STATE OF LOUISIANA COURT OF APPEAL, THIRD CIRCUIT
04-496
BRANDON J. MOURET
VERSUS
ROXSAN GODEAUX
**********
APPEAL FROM THE TWENTY-SEVENTH JUDICIAL DISTRICT COURT PARISH OF ST. LANDRY, NO. 03-C-3286-D HONORABLE AARON FRANK MCGEE, DISTRICT JUDGE
ULYSSES GENE THIBODEAUX CHIEF JUDGE
Court composed of Ulysses Gene Thibodeaux, C.J., Glenn B. Gremillion, and Elizabeth A. Pickett, Judges.
AFFIRMED.
David L. Carriere 322 South Market Street Opelousas, LA 70570 Telephone: (337) 948-6217 COUNSEL FOR: Defendant/Appellee - Roxsan Godeaux
Howard C. Dejean 111 North Court Street Opelousas, LA 70570 Telephone: (337) 942-1149 COUNSEL FOR: Plaintiff/Appellant - Brandon J. Mouret THIBODEAUX, Chief Judge.
Appellant, Brandon Mouret, attempted to establish his paternity of
Christian Godeaux, appellee Roxsan Godeaux’s child, through a Petition to Establish
Filiation. Godeaux raised several exceptions, including the effect on the continued
existence of Mouret’s parental rights of his failure to support or contact Christian.
The trial court found that Mouret’s long absence from the child’s life, as well as his
lack of support or contribution, constituted abandonment under La.Ch.Code art.
1015, and terminated his parental rights. Mouret appeals, arguing that termination
was premature without first ascertaining his biological relationship to Christian.
While we affirm the trial court’s denial of Mouret’s claims for relief, we
do so for different reasons than those articulated in the Reasons for Judgment. We
recognize on our own motion the failure of Mouret to disclose a cause of action. The
Louisiana Legislature recently enacted Article 191 of the Civil Code and La.R.S.
9:395.1 pursuant to 2004 La.

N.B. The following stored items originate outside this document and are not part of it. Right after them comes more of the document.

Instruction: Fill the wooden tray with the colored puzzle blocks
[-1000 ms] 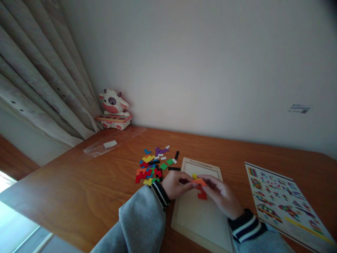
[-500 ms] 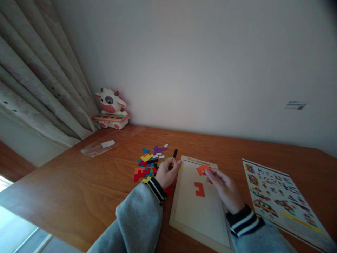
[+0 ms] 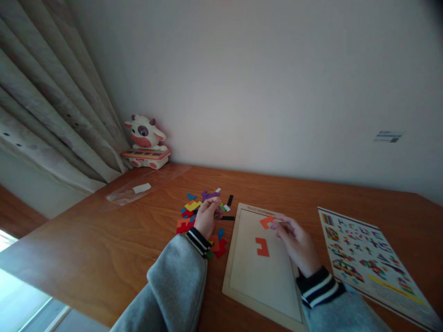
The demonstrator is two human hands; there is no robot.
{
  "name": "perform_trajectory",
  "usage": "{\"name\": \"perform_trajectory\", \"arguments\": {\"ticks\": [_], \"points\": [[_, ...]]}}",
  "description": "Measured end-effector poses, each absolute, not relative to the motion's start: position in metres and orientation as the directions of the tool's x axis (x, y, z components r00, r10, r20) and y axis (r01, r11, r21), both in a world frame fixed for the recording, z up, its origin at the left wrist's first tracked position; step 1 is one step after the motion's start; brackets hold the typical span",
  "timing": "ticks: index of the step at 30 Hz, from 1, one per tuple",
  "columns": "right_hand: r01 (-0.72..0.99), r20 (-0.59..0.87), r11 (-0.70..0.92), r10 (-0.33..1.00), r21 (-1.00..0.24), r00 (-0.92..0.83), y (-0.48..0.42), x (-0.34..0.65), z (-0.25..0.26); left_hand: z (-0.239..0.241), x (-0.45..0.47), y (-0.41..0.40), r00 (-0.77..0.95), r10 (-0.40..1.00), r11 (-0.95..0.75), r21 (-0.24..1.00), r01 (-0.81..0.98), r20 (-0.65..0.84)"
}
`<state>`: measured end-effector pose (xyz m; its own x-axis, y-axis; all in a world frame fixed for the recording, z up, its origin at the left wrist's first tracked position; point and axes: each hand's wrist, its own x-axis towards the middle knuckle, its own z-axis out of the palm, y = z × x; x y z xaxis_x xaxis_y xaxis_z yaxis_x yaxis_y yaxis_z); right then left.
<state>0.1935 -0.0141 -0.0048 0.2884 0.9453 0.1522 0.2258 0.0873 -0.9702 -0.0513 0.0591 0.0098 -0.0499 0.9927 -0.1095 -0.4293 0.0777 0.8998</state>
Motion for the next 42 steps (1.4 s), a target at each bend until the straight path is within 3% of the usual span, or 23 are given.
{"name": "perform_trajectory", "arguments": {"ticks": [8,13,16,19,23,27,30,39,42], "points": [[0.286,0.227,0.107,0.875,-0.952,0.429,-0.011,0.200,-0.010,0.013,-0.054,0.060,-0.074,0.971,0.147,0.814,-0.562,-0.227],[0.250,0.219,0.139,0.918,-0.958,0.332,-0.014,0.194,-0.008,0.017,-0.050,0.055,0.080,0.974,0.222,0.815,-0.536,-0.213],[0.284,0.210,0.146,0.955,-0.948,0.208,-0.019,0.189,-0.005,0.016,-0.053,0.056,0.168,0.979,0.176,0.892,-0.416,-0.115],[0.312,0.201,0.151,0.971,-0.938,0.133,-0.022,0.184,-0.004,0.014,-0.065,0.062,0.205,0.979,0.021,0.974,-0.227,0.026],[0.309,0.205,0.157,0.970,-0.938,0.131,-0.022,0.184,-0.004,0.010,-0.085,0.072,0.254,0.958,-0.165,0.980,0.109,0.133],[0.297,0.197,0.148,0.970,-0.943,0.143,-0.021,0.184,-0.005,0.006,-0.101,0.076,0.213,0.957,-0.285,0.772,0.568,0.197],[0.296,0.196,0.147,0.970,-0.944,0.145,-0.020,0.184,-0.005,0.004,-0.108,0.076,0.227,0.935,-0.347,0.574,0.742,0.272],[0.338,0.201,0.146,0.971,-0.930,0.132,-0.019,0.188,-0.006,0.003,-0.153,0.075,0.262,0.778,-0.500,0.309,0.809,0.572],[0.353,0.195,0.141,0.973,-0.925,0.125,-0.019,0.190,-0.007,0.001,-0.187,0.061,0.342,0.746,-0.561,0.263,0.785,0.572]]}}
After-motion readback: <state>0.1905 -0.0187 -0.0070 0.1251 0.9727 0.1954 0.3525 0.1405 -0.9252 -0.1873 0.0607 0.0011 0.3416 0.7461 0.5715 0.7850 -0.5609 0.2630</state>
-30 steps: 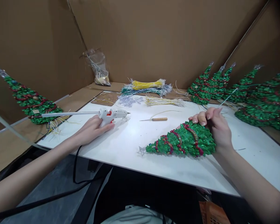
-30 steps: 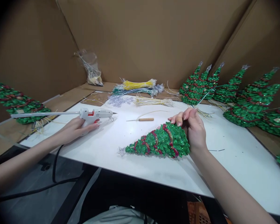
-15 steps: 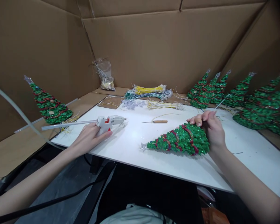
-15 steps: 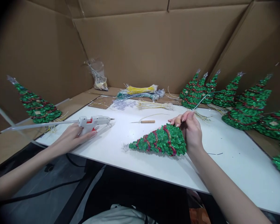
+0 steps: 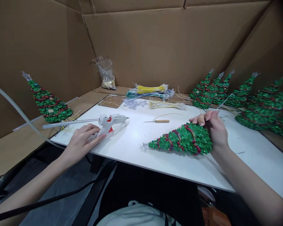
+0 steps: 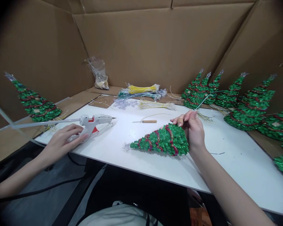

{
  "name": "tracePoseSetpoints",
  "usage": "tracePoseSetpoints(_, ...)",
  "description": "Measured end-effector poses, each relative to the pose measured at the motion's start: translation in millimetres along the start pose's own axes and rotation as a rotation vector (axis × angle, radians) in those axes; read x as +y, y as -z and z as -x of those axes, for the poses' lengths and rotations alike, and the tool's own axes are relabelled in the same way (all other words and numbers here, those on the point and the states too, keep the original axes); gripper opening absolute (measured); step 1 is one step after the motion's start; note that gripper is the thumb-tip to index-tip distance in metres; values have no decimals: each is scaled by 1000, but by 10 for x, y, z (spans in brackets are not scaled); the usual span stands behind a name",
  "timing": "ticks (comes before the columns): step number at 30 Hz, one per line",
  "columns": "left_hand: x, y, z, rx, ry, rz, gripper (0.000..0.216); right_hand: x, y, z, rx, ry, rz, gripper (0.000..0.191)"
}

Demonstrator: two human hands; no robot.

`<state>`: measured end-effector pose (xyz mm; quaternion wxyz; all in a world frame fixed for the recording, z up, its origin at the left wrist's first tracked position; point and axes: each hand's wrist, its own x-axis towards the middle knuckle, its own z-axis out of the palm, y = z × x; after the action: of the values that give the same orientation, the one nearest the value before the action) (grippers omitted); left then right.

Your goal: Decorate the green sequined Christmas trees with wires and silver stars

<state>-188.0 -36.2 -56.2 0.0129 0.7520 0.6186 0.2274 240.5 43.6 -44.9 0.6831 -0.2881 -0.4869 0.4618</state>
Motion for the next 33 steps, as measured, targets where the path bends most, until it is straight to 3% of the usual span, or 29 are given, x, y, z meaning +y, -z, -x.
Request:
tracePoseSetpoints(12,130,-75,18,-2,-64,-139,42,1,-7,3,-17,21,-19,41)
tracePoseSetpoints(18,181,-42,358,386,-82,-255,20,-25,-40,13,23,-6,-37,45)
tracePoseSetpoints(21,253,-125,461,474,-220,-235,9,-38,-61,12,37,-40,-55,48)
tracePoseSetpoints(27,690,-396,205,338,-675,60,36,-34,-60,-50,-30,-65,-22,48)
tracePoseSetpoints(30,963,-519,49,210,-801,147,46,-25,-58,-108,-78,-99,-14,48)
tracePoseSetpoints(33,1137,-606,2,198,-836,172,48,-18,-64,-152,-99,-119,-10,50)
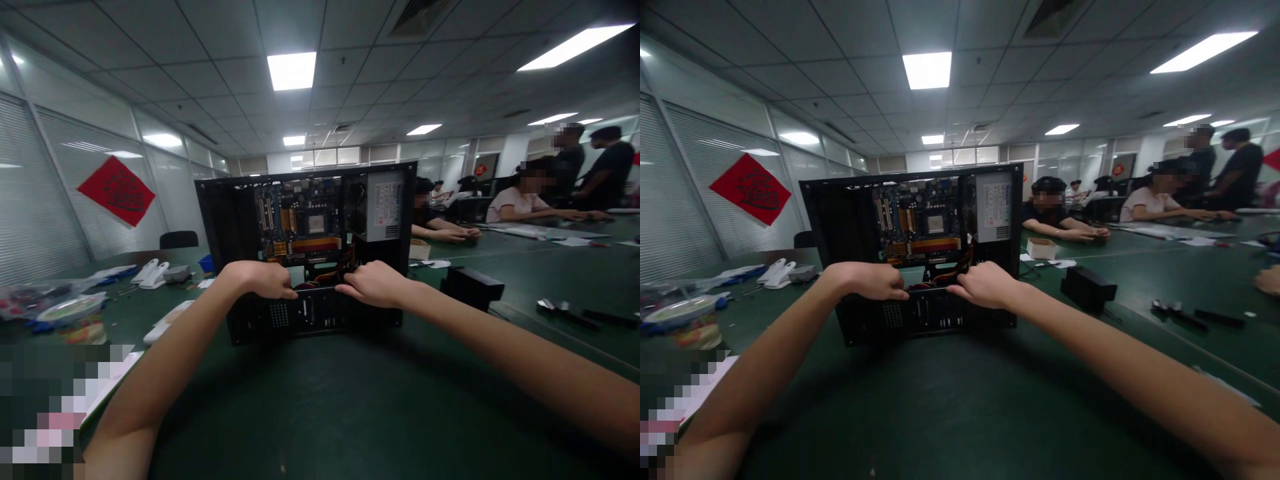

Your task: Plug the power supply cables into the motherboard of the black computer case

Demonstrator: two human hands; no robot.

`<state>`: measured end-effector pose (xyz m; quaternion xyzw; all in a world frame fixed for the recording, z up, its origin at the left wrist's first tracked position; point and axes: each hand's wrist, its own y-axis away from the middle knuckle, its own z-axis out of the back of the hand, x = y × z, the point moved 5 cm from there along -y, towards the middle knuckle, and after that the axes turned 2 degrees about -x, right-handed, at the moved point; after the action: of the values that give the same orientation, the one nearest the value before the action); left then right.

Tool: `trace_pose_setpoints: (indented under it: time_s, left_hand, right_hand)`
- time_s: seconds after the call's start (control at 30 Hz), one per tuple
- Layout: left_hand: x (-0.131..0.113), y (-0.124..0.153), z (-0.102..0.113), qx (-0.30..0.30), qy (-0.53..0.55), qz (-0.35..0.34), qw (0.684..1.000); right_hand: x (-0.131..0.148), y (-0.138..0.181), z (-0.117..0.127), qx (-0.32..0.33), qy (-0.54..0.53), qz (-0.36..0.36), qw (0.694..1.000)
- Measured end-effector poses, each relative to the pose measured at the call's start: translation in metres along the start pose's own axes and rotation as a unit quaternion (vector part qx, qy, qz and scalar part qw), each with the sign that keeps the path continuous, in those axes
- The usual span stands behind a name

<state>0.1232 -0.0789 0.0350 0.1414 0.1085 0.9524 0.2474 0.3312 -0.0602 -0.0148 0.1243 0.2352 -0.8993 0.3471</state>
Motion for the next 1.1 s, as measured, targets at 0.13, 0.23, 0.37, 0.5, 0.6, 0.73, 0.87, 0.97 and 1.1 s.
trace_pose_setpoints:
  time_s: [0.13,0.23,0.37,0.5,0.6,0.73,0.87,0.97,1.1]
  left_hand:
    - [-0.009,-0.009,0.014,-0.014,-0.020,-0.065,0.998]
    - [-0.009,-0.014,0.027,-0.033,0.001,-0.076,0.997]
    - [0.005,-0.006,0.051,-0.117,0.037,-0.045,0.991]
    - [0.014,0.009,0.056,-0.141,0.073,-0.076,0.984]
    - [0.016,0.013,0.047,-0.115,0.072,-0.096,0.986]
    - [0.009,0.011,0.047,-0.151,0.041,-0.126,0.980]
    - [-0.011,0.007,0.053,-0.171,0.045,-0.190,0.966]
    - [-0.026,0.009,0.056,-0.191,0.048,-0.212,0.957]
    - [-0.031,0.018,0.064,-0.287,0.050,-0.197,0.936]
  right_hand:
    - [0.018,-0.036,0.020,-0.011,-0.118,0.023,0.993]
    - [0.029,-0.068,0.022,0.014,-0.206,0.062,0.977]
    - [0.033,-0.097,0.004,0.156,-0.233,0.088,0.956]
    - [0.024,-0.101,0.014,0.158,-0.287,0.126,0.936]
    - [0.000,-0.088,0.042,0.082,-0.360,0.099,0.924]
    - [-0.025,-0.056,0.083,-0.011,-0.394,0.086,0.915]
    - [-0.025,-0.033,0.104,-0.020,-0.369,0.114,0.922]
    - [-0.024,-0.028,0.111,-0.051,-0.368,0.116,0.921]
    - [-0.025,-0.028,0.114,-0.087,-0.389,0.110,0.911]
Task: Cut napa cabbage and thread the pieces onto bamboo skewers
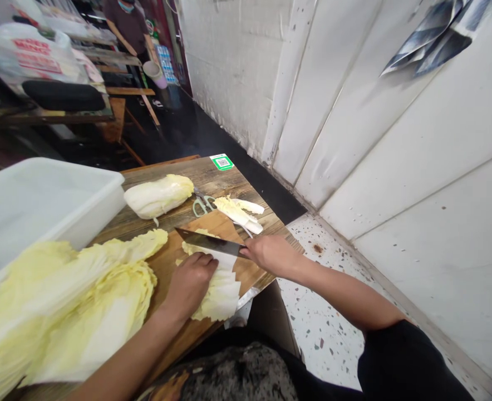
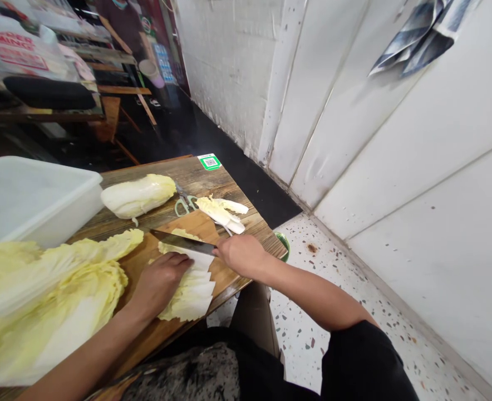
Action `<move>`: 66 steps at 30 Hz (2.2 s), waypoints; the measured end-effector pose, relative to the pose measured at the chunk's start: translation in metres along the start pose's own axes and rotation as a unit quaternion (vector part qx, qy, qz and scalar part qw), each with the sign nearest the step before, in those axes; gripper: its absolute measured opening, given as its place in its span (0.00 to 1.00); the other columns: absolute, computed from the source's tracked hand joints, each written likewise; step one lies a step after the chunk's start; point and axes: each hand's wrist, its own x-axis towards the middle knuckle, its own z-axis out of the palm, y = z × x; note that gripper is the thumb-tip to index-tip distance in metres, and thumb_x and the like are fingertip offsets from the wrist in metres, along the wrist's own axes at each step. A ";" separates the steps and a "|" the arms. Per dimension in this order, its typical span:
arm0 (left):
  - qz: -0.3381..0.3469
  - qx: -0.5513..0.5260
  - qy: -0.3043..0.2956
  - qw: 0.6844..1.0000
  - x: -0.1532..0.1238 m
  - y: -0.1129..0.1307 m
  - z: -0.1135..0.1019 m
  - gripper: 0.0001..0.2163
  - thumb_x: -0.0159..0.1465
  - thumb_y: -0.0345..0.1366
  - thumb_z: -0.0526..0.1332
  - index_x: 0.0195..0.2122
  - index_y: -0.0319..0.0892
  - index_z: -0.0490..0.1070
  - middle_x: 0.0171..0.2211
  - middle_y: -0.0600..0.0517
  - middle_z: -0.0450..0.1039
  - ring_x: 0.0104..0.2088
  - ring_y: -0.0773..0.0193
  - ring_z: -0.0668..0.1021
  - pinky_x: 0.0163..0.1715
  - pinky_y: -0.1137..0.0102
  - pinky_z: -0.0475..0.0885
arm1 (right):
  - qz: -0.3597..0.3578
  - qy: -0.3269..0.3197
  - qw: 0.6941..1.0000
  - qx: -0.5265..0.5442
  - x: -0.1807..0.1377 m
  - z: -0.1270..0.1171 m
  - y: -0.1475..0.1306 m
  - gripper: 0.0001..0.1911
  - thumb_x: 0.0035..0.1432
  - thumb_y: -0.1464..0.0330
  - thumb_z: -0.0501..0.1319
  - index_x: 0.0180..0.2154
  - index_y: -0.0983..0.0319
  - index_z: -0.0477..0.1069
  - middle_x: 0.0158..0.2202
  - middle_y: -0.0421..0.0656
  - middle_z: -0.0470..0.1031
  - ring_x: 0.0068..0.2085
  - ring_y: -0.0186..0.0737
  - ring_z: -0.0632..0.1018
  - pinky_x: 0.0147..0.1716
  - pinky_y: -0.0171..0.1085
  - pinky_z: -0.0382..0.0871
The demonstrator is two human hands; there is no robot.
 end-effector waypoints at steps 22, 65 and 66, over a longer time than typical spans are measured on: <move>-0.006 -0.014 -0.005 1.000 -0.007 -0.005 0.004 0.13 0.64 0.23 0.53 0.38 0.39 0.77 0.41 0.42 0.79 0.45 0.50 0.76 0.43 0.62 0.72 | 0.021 0.003 1.000 0.003 0.033 0.006 0.007 0.20 0.71 0.58 0.51 0.43 0.64 0.75 0.39 0.52 0.82 0.43 0.48 0.82 0.38 0.37 0.72; -0.333 -0.127 0.074 0.932 0.005 -0.092 -0.101 0.16 0.60 0.44 0.55 0.43 0.41 0.74 0.35 0.40 0.79 0.36 0.44 0.78 0.36 0.54 0.70 | 0.130 0.079 0.987 0.048 0.012 0.035 0.020 0.21 0.73 0.59 0.45 0.44 0.65 0.70 0.37 0.52 0.81 0.40 0.47 0.83 0.37 0.37 0.72; -0.316 -0.149 0.071 0.934 0.015 -0.088 -0.100 0.18 0.59 0.46 0.57 0.43 0.40 0.74 0.35 0.40 0.79 0.36 0.45 0.79 0.36 0.53 0.71 | 0.131 0.081 0.987 0.050 0.013 0.036 0.020 0.21 0.73 0.59 0.45 0.44 0.65 0.70 0.37 0.52 0.81 0.39 0.48 0.82 0.37 0.38 0.72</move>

Acts No. 530. Louisiana Civil Code Article 191
legislatively provides for an avowal action and a two-year peremptive period to
establish paternity. Section three of 2004 La. Acts No. 530 mandates prospective and
retroactive application of the Act to all pending and existing claims. Mouret’s
petition was filed more than two years from the date of birth of the child. His claim
is perempted and his cause of action is vitiated.
I.
ISSUE
We must determine whether the avowal action asserted by Mr. Mouret
is perempted and is, therefore, no longer viable as a cause of action.1
1 Because 2004 La. Acts No. 530 was enacted during the pendency of this appeal, neither the trial court nor this court has been asked to adjudicate the constitutionality of its provisions.
1 II.
FACTS
Godeaux separated from her husband, Scott Matthew Matt (Matt), in
1993. On March 9, 2001, Godeaux’s petition for divorce was granted. On July 18,
2001, Godeaux gave birth to a son, Christian. Because she had had a relationship
with Mouret, it was possible that Mouret was the biological father of the child. Since
the child was born within three hundred days of the dissolution of her marriage, Matt
is considered the legal father of Christian. La.Civ.Code art. 185.
Mouret visited Godeaux and the child on a few occasions in the first two
to three months immediately after the birth. During one of these visits, Mouret
surreptitiously obtained biological samples from the child and had them tested to
determine if he was, in fact, the father. Mouret received the test results on October
5, 2001. While the results were not admitted as evidence of paternity, they purport
to show that Mouret is the biological father of the child. After receiving the test
results, however, Mouret vanished from St. Landry Parish and broke all contact with
both Godeaux and Christian. He also wrote a letter to a friend in which he indicated
he was contemplating “skip[p]ing out on the next eighteen years on someone that’s
a part of me.” The letter was dated October 14, 2001, just after Mouret received the
DNA test results. Twenty-one months passed, during which Godeaux and Matt
resumed living together as a family in the spring of 2003. Together, they are raising
two children, including Christian.
On July 30, 2003, Mouret filed a Motion for Joint Custody and
Visitation. In response to Godeaux’s exceptions to his Motion, Mouret filed a
Petition to Establish Filiation, seeking to be declared the biological father of Christian
and naming both Godeaux and Matt as defendants. On November 7, the trial court
heard oral arguments from both sides regarding Godeaux’s exceptions to the Motion 2 for Joint Custody and Visitation and the Petition to Establish Filiation. The court
rendered its judgment on December 16, 2003, and ordered termination of Mouret’s
parental rights. Mouret now appeals the judgment.
III.
LAW AND DISCUSSION
Although Mouret’s pleading at issue here was styled as a “Petition to
Establish Filiation,” the proper proceeding should be an action for avowal. An action
for filiation belongs to the child, while an action for avowal belongs to the parent.
La.Civ.Code arts. 193-197. Because Mouret’s petition makes clear, however, that his
intention is to bring an avowal action, we interpret his petition as an avowal action.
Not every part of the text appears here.